▶ [WORK TASK] For this exercise, the reply is the listing below, reproduced exactly.

▶ [SOURCE DATA]
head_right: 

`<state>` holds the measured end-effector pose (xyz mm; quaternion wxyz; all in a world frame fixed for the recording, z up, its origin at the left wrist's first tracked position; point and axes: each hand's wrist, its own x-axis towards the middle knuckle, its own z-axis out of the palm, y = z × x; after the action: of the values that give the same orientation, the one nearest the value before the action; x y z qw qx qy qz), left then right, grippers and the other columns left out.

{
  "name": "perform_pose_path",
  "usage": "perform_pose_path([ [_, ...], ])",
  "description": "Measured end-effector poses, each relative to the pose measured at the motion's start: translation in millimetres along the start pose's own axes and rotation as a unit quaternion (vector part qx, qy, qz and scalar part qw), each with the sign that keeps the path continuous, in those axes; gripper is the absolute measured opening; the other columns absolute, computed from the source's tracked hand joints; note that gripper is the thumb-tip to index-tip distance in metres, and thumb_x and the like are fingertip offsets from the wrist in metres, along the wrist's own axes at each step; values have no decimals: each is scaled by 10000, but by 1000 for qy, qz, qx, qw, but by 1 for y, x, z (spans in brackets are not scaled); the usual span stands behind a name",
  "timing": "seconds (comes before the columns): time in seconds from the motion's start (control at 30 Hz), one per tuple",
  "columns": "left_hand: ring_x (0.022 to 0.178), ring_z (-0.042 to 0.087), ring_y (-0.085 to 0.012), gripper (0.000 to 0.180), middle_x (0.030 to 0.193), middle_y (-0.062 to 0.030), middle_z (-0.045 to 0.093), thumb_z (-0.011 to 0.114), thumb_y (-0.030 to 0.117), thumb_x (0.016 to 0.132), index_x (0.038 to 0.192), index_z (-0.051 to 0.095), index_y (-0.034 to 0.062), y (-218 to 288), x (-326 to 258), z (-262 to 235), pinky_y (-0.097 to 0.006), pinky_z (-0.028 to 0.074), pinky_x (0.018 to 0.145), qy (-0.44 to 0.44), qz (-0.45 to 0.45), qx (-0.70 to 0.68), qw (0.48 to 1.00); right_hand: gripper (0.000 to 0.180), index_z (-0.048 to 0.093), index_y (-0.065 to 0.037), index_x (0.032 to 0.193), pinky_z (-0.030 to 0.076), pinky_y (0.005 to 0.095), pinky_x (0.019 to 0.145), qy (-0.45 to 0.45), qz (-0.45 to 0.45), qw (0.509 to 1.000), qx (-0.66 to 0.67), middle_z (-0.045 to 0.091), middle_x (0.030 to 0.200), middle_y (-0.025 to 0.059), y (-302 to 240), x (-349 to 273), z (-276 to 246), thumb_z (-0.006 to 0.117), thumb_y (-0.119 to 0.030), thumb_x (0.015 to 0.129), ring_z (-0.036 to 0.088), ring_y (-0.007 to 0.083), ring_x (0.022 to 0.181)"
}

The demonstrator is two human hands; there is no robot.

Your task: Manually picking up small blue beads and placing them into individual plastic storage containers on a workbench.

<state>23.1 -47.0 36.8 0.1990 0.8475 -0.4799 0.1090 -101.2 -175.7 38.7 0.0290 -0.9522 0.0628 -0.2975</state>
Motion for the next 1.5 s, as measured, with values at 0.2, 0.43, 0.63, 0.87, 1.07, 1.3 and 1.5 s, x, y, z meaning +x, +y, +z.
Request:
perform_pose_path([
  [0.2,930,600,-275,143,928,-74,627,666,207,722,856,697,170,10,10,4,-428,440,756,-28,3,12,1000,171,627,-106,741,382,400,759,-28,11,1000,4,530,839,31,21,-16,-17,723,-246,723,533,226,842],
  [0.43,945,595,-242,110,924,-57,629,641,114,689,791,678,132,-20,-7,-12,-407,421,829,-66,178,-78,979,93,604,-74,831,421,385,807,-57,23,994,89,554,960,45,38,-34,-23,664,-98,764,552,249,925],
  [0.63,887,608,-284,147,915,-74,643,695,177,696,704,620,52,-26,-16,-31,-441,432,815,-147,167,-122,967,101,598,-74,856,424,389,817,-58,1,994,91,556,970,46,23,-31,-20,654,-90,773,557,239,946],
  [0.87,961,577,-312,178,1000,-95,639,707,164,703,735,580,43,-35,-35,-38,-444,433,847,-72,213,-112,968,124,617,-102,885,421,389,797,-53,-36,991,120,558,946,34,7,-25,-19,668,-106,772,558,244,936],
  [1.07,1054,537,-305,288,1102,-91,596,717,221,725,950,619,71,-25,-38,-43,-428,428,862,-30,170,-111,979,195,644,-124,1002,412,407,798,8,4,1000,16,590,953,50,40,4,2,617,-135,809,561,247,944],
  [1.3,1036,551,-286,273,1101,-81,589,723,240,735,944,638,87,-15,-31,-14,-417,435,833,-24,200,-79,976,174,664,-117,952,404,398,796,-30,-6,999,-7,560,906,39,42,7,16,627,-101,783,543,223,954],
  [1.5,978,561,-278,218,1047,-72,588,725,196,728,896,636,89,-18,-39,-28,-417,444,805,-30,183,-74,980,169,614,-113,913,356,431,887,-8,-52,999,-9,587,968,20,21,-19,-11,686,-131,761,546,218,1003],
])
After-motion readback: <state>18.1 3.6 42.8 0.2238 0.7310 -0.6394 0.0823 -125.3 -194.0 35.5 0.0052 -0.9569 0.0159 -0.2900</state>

▶ [WORKED SOLUTION]
head_right: 

`<state>` holds the measured end-effector pose (xyz mm; quaternion wxyz; all in a world frame fixed for the recording, z up, its origin at the left wrist's first tracked position; point and axes: each hand's wrist, its own x-axis towards the middle knuckle, its own z-axis out of the palm, y = z × x; after the action: of the values that give the same orientation, the one nearest the value before the action; x y z qw qx qy qz), left then right, grippers and the other columns left out.

{
  "name": "perform_pose_path",
  "usage": "perform_pose_path([ [_, ...], ])",
  "description": "Measured end-effector poses, each relative to the pose measured at the motion's start: translation in millimetres along the start pose's own axes and rotation as a unit quaternion (vector part qx, qy, qz and scalar part qw), each with the sign that keeps the path continuous, in those axes; gripper is the absolute measured opening; the other columns absolute, computed from the source's tracked hand joints; note that gripper is the thumb-tip to index-tip distance in metres, and thumb_x and the like are fingertip offsets from the wrist in metres, along the wrist's own axes at each step; values have no decimals: each is scaled by 10000, but by 1000 for qy, qz, qx, qw, but by 1 for y, x, z (spans in brackets are not scaled); the usual span stands behind a name",
  "timing": "seconds (comes before the columns): time in seconds from the motion's start (control at 30 Hz), one per tuple",
  "columns": "left_hand: ring_x (0.022 to 0.178), ring_z (-0.042 to 0.087), ring_y (-0.085 to 0.012), gripper (0.000 to 0.180), middle_x (0.030 to 0.193), middle_y (-0.062 to 0.030), middle_z (-0.045 to 0.093), thumb_z (-0.011 to 0.114), thumb_y (-0.030 to 0.117), thumb_x (0.016 to 0.132), index_x (0.038 to 0.192), index_z (-0.051 to 0.095), index_y (-0.034 to 0.062), y (-218 to 288), x (-326 to 258), z (-262 to 235), pinky_y (-0.097 to 0.006), pinky_z (-0.028 to 0.074), pinky_x (0.018 to 0.145), qy (-0.44 to 0.44), qz (-0.45 to 0.45), qx (-0.70 to 0.68), qw (0.48 to 1.00); right_hand: gripper (0.000 to 0.180), index_z (-0.048 to 0.093), index_y (-0.065 to 0.037), index_x (0.032 to 0.193), pinky_z (-0.030 to 0.076), pinky_y (0.005 to 0.095), pinky_x (0.019 to 0.145), qy (-0.45 to 0.45), qz (-0.45 to 0.45), qw (0.509 to 1.000), qx (-0.66 to 0.67), middle_z (-0.045 to 0.091), middle_x (0.030 to 0.200), middle_y (-0.025 to 0.059), y (-302 to 240), x (-349 to 273), z (-276 to 246), thumb_z (-0.006 to 0.117), thumb_y (-0.119 to 0.030), thumb_x (0.015 to 0.129), ring_z (-0.036 to 0.088), ring_y (-0.007 to 0.083), ring_x (0.022 to 0.181)"
}

The demonstrator is two human hands; there is no robot.

Your task: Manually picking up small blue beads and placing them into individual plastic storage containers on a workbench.

<state>23.1 -47.0 36.8 0.1990 0.8475 -0.4799 0.1090 -101.2 -175.7 38.7 0.0290 -0.9522 0.0628 -0.2975</state>
Motion for the next 1.5 s, as measured, with values at 0.2, 0.43, 0.63, 0.87, 1.07, 1.3 and 1.5 s, x, y, z meaning +x, +y, +z.
Request:
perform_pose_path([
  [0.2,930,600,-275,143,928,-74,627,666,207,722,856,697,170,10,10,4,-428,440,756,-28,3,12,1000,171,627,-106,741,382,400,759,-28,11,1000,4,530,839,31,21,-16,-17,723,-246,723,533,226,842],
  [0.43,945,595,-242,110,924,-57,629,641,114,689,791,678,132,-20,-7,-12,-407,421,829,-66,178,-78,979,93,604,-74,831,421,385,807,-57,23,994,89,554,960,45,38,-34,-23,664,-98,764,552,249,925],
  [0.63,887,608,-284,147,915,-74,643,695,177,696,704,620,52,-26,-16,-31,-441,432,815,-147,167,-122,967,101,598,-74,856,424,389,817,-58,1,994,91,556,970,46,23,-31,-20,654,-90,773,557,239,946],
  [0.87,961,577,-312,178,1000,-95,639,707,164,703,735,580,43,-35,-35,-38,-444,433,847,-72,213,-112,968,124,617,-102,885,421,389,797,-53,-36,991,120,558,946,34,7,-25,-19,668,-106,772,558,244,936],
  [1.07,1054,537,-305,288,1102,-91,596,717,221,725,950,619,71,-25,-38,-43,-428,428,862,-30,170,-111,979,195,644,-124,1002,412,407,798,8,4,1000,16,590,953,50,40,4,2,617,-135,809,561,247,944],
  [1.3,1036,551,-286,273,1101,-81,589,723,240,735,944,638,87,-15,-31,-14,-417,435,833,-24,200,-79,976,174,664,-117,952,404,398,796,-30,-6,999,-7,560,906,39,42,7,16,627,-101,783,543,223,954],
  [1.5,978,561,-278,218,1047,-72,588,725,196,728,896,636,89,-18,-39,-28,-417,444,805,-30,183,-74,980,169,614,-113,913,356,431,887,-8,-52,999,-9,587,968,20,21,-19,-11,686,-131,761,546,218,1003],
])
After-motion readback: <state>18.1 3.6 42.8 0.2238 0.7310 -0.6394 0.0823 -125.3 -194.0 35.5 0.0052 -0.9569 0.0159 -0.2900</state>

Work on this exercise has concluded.